►
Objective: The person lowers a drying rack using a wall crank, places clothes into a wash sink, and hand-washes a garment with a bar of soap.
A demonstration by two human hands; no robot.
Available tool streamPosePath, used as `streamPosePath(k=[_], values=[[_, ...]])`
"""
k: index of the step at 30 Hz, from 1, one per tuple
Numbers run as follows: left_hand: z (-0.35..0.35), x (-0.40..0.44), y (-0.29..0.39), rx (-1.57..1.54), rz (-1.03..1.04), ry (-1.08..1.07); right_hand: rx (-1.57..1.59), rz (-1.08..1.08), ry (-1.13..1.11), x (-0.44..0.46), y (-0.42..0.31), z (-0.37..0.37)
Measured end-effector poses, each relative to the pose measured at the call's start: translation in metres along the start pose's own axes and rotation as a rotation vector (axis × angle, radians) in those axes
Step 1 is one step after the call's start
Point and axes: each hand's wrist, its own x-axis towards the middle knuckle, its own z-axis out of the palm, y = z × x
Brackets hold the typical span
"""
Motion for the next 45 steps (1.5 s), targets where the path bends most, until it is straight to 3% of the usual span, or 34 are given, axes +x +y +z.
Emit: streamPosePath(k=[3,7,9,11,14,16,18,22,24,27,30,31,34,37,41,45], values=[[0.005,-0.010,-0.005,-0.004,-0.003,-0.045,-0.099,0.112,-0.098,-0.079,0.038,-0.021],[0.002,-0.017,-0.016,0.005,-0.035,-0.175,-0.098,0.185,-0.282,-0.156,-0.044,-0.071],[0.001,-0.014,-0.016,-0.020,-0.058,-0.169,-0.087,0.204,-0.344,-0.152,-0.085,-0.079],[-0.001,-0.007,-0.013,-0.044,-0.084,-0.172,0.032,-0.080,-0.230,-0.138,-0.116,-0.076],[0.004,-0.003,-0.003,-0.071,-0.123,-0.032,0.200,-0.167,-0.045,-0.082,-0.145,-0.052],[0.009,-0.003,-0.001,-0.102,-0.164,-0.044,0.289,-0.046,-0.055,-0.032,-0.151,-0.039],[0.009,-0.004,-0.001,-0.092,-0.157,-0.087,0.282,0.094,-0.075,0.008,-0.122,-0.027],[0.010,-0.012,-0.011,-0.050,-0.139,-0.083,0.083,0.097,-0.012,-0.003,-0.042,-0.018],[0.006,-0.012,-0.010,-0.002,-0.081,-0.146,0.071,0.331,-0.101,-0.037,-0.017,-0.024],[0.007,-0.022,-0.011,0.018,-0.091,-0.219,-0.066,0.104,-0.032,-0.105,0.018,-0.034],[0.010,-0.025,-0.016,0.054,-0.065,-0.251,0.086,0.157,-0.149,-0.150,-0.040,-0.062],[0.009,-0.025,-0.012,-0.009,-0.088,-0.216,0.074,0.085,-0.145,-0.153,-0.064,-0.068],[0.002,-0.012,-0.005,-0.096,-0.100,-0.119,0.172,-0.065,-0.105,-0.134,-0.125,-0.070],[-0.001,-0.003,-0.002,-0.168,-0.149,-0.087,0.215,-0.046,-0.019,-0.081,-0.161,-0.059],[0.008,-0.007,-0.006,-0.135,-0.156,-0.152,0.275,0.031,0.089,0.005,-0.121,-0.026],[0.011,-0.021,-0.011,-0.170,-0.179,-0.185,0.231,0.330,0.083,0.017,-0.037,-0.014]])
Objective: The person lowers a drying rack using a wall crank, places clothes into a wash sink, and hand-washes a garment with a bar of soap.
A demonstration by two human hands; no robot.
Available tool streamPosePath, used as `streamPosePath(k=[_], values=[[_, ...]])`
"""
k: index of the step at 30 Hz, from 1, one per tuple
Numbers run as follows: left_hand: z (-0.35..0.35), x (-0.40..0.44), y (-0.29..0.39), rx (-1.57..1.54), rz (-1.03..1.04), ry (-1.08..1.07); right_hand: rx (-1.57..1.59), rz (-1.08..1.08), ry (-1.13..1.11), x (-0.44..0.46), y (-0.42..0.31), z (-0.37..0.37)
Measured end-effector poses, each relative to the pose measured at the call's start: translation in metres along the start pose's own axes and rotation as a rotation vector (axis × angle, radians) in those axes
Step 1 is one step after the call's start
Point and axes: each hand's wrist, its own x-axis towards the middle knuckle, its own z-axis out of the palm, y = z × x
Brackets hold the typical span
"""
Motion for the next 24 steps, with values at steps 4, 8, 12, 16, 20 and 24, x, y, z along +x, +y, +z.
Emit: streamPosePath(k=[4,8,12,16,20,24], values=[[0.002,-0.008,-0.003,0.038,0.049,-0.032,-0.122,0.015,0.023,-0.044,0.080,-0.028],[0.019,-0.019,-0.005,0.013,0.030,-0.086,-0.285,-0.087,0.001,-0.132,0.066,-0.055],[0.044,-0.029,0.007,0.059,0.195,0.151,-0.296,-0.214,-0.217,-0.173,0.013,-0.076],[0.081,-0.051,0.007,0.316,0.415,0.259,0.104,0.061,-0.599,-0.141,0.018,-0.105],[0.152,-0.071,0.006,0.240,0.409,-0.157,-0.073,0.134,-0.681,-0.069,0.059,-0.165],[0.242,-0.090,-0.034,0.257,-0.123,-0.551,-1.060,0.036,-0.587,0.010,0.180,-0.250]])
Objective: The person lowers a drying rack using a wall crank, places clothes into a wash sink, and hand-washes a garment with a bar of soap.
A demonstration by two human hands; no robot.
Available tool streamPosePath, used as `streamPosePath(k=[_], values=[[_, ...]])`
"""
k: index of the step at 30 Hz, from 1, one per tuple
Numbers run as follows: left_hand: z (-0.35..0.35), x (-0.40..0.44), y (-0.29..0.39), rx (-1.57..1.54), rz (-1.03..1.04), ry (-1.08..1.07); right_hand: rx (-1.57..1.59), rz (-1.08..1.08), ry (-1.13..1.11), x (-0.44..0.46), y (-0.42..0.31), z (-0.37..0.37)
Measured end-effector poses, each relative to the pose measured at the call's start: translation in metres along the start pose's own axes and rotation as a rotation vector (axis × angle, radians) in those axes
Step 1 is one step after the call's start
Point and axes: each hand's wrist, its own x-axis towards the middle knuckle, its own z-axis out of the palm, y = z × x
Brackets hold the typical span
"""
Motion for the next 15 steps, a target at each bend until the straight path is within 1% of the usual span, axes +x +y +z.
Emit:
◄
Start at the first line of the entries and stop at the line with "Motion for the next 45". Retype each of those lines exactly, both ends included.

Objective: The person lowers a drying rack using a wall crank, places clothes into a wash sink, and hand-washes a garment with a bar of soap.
A demonstration by two human hands; no robot.
Available tool streamPosePath, used as `streamPosePath(k=[_], values=[[_, ...]])`
"""
k: index of the step at 30 Hz, from 1, one per tuple
Numbers run as follows: left_hand: z (-0.35..0.35), x (-0.40..0.44), y (-0.29..0.39), rx (-1.57..1.54), rz (-1.03..1.04), ry (-1.08..1.07); right_hand: rx (-1.57..1.59), rz (-1.08..1.08), ry (-1.13..1.11), x (-0.44..0.46), y (-0.42..0.31), z (-0.37..0.37)
Measured end-effector poses, each relative to the pose measured at the call's start: translation in metres along the start pose's own axes and rotation as a rotation vector (axis × angle, radians) in those axes
Step 1 is one step after the call's start
Point and axes: each hand's wrist, its own x-axis towards the middle knuckle, its own z-axis out of the palm, y = z × x
Brackets hold the typical span
"""
Motion for the next 45 steps (1.5 s), targets where the path bends most, until it is straight to 3% of the usual span, or 34 are given, axes +x +y +z.

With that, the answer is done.